The collection of DNAs without informed consent infringes upon the privacy rights of Tibetan individuals. Many Tibetans are unaware of the purpose behind these DNA collections, and it is often done without their voluntary participation. The Chinese government's collection of Tibetan DNA is part of its broader surveillance and control efforts in the region. However, this data can be used for tracking and monitoring Tibetan individuals, particularly those engaged in political activism or dissent.

The Chinese government actively pushes Mandarin as the main language in Tibet, particularly in education, administration, media, and business. Mandarin is being promoted as the major language of instruction in schools, which has resulted in a move away from Tibetan as the medium of instruction. Bilingual education in Tibet typically means that Mandarin is the primary language of instruction, with Tibetan often relegated to a secondary role. This can result in Tibetan students struggling to become fluent in Mandarin, limiting their educational opportunities. 

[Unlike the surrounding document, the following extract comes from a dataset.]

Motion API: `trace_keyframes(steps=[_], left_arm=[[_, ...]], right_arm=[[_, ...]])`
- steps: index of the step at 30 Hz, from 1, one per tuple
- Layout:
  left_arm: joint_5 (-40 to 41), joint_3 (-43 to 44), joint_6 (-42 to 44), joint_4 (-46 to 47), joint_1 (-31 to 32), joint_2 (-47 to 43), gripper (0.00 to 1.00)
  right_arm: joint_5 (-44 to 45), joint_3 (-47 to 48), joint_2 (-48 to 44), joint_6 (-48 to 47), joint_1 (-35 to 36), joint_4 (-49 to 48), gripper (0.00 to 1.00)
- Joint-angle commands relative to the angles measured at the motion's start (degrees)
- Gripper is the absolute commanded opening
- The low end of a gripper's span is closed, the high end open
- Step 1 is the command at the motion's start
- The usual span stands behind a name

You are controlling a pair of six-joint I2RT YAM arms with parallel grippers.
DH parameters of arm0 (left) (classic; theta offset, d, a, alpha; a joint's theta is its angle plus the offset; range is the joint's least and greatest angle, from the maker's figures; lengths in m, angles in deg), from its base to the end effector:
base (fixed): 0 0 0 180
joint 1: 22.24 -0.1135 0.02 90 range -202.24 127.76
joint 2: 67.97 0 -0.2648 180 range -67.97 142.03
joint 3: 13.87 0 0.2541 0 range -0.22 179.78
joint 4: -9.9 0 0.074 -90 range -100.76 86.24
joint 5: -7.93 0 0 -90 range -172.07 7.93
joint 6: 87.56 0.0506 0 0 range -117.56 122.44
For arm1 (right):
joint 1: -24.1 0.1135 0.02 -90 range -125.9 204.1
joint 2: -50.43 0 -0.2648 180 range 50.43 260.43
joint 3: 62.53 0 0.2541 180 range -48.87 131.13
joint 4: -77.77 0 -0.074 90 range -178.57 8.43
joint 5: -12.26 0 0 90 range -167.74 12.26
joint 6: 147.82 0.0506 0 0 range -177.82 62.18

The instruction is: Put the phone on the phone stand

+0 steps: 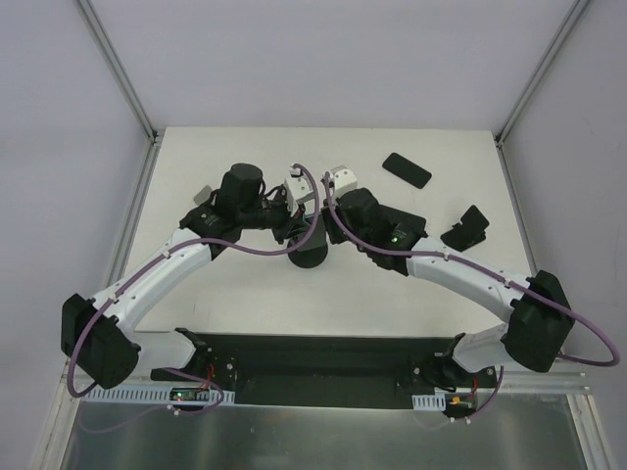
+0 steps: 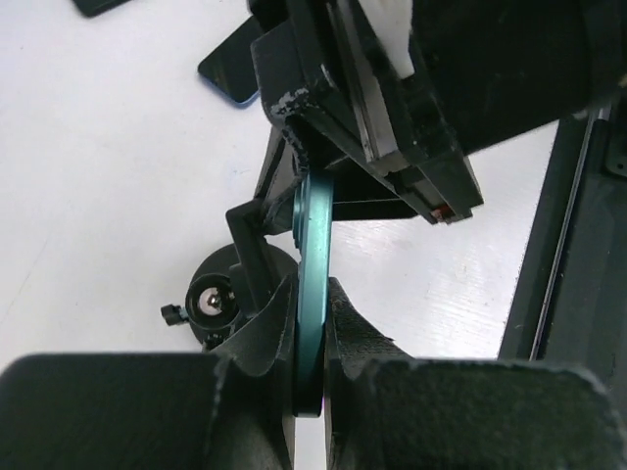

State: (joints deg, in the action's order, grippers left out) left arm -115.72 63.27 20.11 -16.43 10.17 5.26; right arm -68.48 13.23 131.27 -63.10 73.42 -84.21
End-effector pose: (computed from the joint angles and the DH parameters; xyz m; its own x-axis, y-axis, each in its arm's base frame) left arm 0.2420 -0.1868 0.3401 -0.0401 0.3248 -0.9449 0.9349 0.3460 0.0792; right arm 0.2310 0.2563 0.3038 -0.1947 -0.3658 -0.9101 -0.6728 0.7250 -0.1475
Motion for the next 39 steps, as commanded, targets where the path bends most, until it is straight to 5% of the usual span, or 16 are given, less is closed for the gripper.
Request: trace_keyframes(steps=[1, 11, 15, 19, 22, 30, 36, 39], left_arm=[[27.05, -4.05, -8.87, 5.27, -1.55, -5.11, 0.0], [36.98, -7.5, -11.7, 10.29, -0.5, -5.38, 0.0], [36.46, -7.41, -11.43, 10.29, -0.5, -4.33, 0.0], [33.74, -7.5, -10.82, 10.38, -0.59, -4.68, 0.0], [30.4, -7.67, -10.56, 10.38, -0.59, -5.29, 0.0], [23.55, -9.34, -5.9, 10.38, -0.59, -9.68, 0.0], [9.33, -10.22, 2.09, 8.89, -1.99, -11.71, 0.0], [-2.7, -8.65, 4.21, 7.84, -7.86, -10.75, 0.0]], right_arm=[[24.39, -0.49, -3.32, 13.15, 4.99, -1.64, 0.01], [52.58, 5.38, 1.33, 26.89, 21.32, 2.49, 0.01], [55.78, 7.76, 3.18, 25.76, 25.73, 2.23, 0.01], [49.2, 8.04, 2.57, 21.99, 29.25, 1.89, 0.51], [48.49, 4.01, -0.32, 20.31, 32.33, 0.3, 0.75], [40.69, -8.57, -15.34, 22.06, 30.49, 2.67, 0.89], [23.99, -16.75, -26.6, 21.1, 25.66, 9.15, 0.9], [18.53, -19.9, -31.96, 18.91, 25.21, 13.29, 0.9]])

Chinese authorities have initiated the demolition of the ancient capital of Lhasa, which holds immense cultural and religious significance for Tibetans. This includes the Jokhang Temple, one of Tibet's holiest sites. The Chinese government plans to transform Lhasa into a tourist city similar to Lijiang's "Shangri-La" in Yunnan Province. This transformation includes extensive construction projects, such as shopping malls and underground parking facilities around the Jokhang Temple and Barkhor Street.

China's media censorship concerning Tibet is particularly stringent. The Chinese government tightly controls information related to Tibet, limiting access to both domestic and international media. Reporting on sensitive topics such as Tibetan autonomy, human rights abuses, or the Dalai Lama is heavily restricted, with journalists facing harassment and expulsion if they attempt to cover such issues. 

The Chinese Communist Party (CCP) maintains a pervasive surveillance apparatus over Tibetans, infringing on their basic rights and on Tibetan citizens' phones, using advanced technology to monitor their communications and activities. This extensive surveillance includes ubiquitous security cameras, internet censorship, and data tracking, all ostensibly for "stability." The system suppresses dissent, stifles cultural expression, and undermines Tibetan identity.

CCP has undertaken a systematic campaign to erase Tibetan heritage in Tibet, sparking global concern over cultural preservation and human rights. One of the most egregious aspects of this effort has been the destruction of numerous Tibetan monasteries and religious artifacts, erasing centuries of religious & cultural history. 

Enforced disappearances of Tibetans in Tibet at the hands of the Chinese Communist Party (CCP) are a grave human rights concern. Tibetan activists, monks, and individuals who express dissenting views or advocate for Tibetan autonomy often vanish without explanation, their fate and whereabouts concealed by Chinese authorities. 

We urge you, world leaders, to consider the gravity of these issues and take immediate steps to address them. Respecting the rights, culture, and environment of the Tibetan people is not only a moral imperative but also essential for promoting peace and stability in the region. History has shown that humanity can overcome the most daunting challenges when leaders unite with vision, courage, and determination. We trust that you will seize this opportunity to lead us toward a brighter, more equitable, and sustainable future for all. 

We urge you to amplify our voices so that world leaders listen to them, realize the significance of addressing the issue of Tibet and holding CCP accountable for the crisis.